3. The integrated feeding and cutting device for regular long strip-shaped materials according to claim 1, characterized in that: a plurality of single-row height-limiting mechanisms for restricting the passage of a single row of the material are arranged between the first support point and the transport channel; and the single-row height-limiting mechanism comprises an upper limit plate and a lower limit plate, between which a downwardly inclined height-limiting channel leading from the first support point to the transport channel is arranged.

4. The integrated feeding and cutting device for regular long strip-shaped materials according to claim 3, characterized in that: the height-limiting channel is provided at the end with a limit boss raised in the channel; and the limit boss is provided at one side with a lift mechanism, which comprises a lift member and a lift drive mechanism.

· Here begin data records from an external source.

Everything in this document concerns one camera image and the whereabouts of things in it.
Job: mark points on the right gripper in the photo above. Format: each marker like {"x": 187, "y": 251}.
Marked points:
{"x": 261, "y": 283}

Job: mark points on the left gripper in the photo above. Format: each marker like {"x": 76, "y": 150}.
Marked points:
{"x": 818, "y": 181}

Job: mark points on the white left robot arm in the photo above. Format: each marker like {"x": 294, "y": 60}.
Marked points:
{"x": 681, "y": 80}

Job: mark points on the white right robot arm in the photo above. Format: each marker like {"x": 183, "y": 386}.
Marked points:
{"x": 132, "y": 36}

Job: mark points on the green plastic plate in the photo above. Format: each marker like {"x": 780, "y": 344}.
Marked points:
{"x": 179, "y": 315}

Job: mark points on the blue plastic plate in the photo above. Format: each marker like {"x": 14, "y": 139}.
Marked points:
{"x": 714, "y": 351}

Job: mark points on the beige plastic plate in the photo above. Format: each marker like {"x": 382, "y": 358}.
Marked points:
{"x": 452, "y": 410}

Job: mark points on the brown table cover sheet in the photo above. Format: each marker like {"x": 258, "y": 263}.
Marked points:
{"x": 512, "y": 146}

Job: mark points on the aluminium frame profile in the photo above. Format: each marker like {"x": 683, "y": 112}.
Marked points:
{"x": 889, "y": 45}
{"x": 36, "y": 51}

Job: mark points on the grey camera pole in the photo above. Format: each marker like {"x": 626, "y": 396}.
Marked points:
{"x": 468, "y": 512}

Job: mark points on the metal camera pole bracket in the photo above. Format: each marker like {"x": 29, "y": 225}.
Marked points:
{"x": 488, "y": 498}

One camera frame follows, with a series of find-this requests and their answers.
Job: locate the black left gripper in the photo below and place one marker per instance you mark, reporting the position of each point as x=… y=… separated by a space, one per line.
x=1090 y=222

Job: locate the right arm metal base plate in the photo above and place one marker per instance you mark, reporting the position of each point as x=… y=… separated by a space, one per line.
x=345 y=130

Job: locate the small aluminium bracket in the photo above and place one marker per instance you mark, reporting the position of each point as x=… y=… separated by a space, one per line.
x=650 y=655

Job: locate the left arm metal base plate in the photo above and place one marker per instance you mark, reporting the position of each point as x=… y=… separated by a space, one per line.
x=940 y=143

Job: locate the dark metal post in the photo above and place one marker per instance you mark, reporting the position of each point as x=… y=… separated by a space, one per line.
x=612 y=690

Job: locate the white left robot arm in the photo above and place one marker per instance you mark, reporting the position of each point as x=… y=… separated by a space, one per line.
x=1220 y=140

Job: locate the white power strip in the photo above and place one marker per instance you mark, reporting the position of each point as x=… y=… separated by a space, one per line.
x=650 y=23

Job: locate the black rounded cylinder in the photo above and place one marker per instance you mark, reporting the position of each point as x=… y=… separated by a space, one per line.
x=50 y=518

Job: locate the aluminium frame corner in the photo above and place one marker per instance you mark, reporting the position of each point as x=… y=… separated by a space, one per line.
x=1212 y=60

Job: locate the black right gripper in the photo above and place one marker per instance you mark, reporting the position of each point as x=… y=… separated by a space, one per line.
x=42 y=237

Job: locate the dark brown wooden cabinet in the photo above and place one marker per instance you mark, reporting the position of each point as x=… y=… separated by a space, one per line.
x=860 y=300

5. The integrated feeding and cutting device for regular long strip-shaped materials according to claim 1, characterized in that: the middle transport module also includes at least two sets of support sliding mechanisms arranged in a V-shaped straight line, each of which comprises two pulleys rotatably arranged symmetrically in an inclined V-shaped structure, thereby forming the transport channel; when the pushing mechanism pushes the material, the pulley provides sliding support.

6. The integrated feeding and cutting device for regular long strip-shaped materials according to any of claims 1-5, characterized in that: the pushing mechanism comprises a pushing arm and a pushing drive mechanism, wherein the pushing drive mechanism comprises a pushing drive motor and a pushing transmission assembly, and the pushing transmission assembly comprises a synchronous belt assembly and a screw-rod transmission assembly; the screw-rod transmission assembly comprises a screw rod and a screw-rod nut, wherein the screw rod, having both ends rotatably connected to the frame, is arranged in parallel at one side of the transport channel; and the pushing arm is fixedly connected to the screw-rod nut; and the synchronous belt assembly comprises a driving pulley arranged on the output shaft of the pushing drive motor, a driven pulley fixedly arranged at one end of the screw rod, and a synchronous belt surrounding the driving pulley and the driven pulley.

7. The integrated feeding and cutting device for regular long strip-shaped materials according to any of claims 1-5, characterized in that: the mobile clamping mechanism comprises a mobile clamping assembly, and a lateral drive mechanism for driving the clamping assembly closer to or away from the fixed clamping mechanism; the mobile clamping assembly comprises a first mounting frame, a first clamping plate and a first clamping drive member, wherein the first mounting frame is provided on the top surface with a V-shaped clamping groove, and the first clamping drive member drives the first clamping plate closer to or away from the clamping groove; and the first clamping plate goes down through the first mounting frame via a first guide post, so as to be connected to the drive end of the first clamping drive member.

8. The integrated feeding and cutting device for regular long strip-shaped materials according to any of claims 1-5, characterized in that: the fixed clamping mechanism includes a fixed clamping assembly, which comprises a second mounting frame, a second clamping plate and a second clamping drive member, wherein the second mounting frame is provided on the top surface with a V-shaped clamping groove, and the second clamping drive member drives the second clamping plate closer to or away from the clamping groove.

9. The integrated feeding and cutting device for regular long strip-shaped materials according to any of claims 1-5, characterized in that: the discharging transport mechanism comprises a conveyor belt and a discharging drive motor, a baffle for blocking the cut material being arranged above the upper surface of the conveyor belt.

10. The integrated feeding and cutting device for regular long strip-shaped materials according to any of claims 1-5, characterized in that: the discharging channel is constituted by two inclined discharging plates, which can move relative to each other to change the width of the discharging channel.